*Task details*: Could you work out how many lines in the material below hold the word "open"? Give only the number in reply.

*Available data*:
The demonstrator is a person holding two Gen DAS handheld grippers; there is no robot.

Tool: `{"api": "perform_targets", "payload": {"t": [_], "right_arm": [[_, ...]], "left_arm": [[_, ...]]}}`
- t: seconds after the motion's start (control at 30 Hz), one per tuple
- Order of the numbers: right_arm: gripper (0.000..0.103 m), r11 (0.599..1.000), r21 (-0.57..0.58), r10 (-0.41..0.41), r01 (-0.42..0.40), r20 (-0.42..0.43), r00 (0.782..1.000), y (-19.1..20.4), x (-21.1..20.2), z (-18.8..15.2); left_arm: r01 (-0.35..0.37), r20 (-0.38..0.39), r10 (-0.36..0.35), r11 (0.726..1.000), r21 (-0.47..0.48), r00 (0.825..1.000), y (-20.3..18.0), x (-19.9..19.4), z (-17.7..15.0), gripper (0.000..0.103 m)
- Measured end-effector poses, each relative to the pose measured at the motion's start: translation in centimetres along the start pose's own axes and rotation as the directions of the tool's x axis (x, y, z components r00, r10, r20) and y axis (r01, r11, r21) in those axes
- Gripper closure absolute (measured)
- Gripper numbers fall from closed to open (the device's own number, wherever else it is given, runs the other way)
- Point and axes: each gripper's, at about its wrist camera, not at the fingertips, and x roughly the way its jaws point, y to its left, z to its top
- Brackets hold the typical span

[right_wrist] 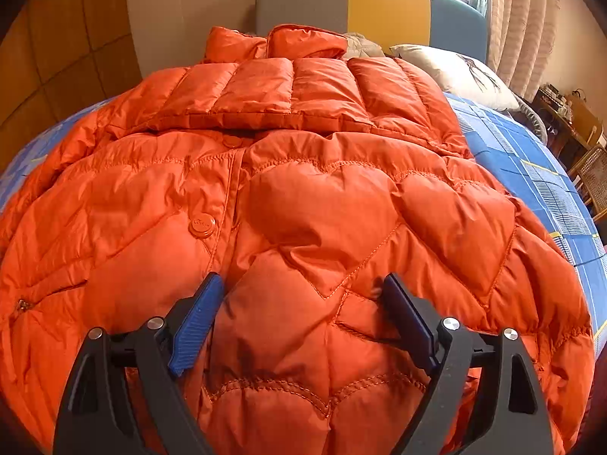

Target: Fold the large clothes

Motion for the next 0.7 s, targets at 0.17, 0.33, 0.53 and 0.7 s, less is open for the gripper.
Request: {"api": "perform_targets", "payload": {"t": [0.17,0.33,0.53,0.7], "right_arm": [[0.016,1.0,0.001,0.006,-0.006,-0.001,1.0,-0.1,0.1,-0.1],[0.016,1.0,-0.001,0.006,-0.006,-0.001,1.0,0.0,0.2,-0.3],[0.016,0.999,0.032,0.023,-0.022,-0.016,1.0,-0.5,-0.1,0.1],[0.016,0.997,0.061,0.051,-0.05,-0.012,0.999,-1.3,-0.4,0.2]], "left_arm": [[-0.023,0.01,0.024,0.998,-0.059,1.0,0.4,1.7,1.8,0.072],[-0.045,0.068,0.044,0.999,0.008,0.997,-1.3,2.1,3.8,0.098],[0.051,0.122,-0.094,0.946,0.322,0.988,-11.2,0.8,3.5,0.098],[0.154,0.062,-0.226,0.818,0.554,0.972,-20.2,1.5,-0.1,0.098]]}}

*Task solution*: 2